YOUR ASSIGNMENT => Find how many lines below mention "right". Nothing but the number is needed.
===== SOURCE MATERIAL
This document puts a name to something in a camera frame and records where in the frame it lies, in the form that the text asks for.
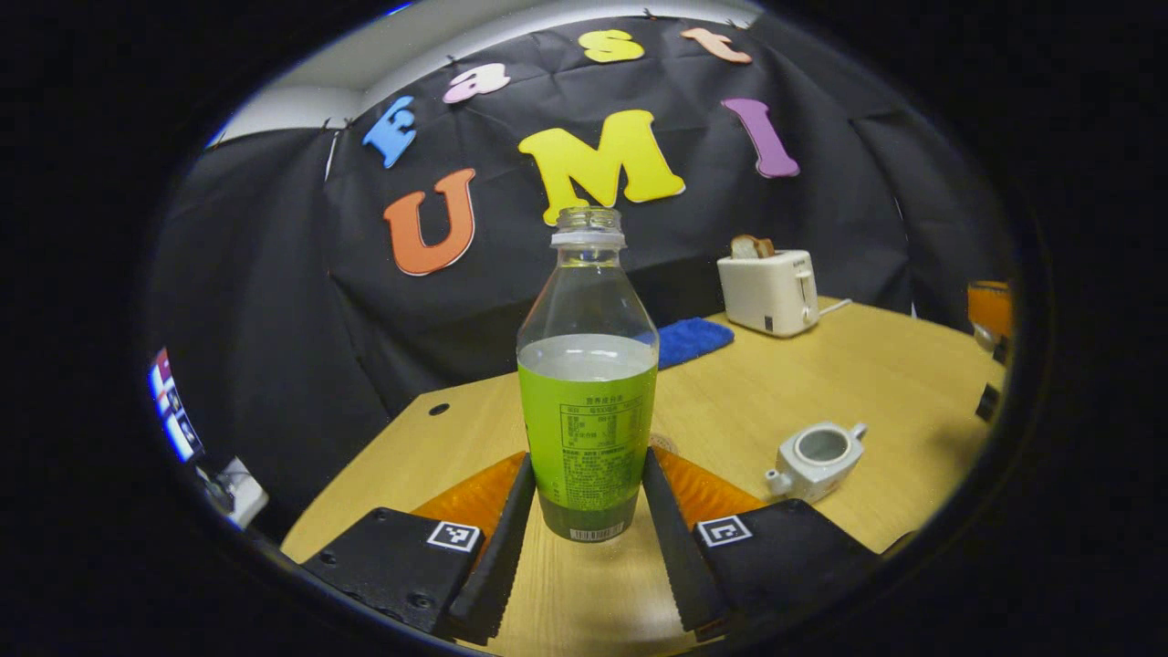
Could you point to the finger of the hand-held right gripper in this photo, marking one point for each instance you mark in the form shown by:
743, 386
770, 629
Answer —
995, 306

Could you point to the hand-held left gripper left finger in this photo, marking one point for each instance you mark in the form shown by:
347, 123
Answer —
497, 566

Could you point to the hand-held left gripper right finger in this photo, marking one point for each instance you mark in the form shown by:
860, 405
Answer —
680, 557

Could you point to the white ceramic teacup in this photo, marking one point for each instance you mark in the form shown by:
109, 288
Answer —
803, 470

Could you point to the green label water bottle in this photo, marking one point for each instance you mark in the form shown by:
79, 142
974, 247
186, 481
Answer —
589, 429

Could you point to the blue towel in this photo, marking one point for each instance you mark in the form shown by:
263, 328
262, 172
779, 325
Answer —
693, 339

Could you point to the white toaster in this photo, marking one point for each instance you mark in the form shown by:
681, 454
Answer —
766, 294

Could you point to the bread slice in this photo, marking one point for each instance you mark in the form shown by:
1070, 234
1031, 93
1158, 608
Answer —
751, 247

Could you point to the white side desk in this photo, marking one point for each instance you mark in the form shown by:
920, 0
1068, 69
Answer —
245, 493

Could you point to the black backdrop cloth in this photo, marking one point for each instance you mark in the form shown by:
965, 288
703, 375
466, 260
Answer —
292, 347

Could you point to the computer monitor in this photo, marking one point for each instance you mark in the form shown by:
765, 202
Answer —
175, 411
==========
SOLUTION BELOW => 2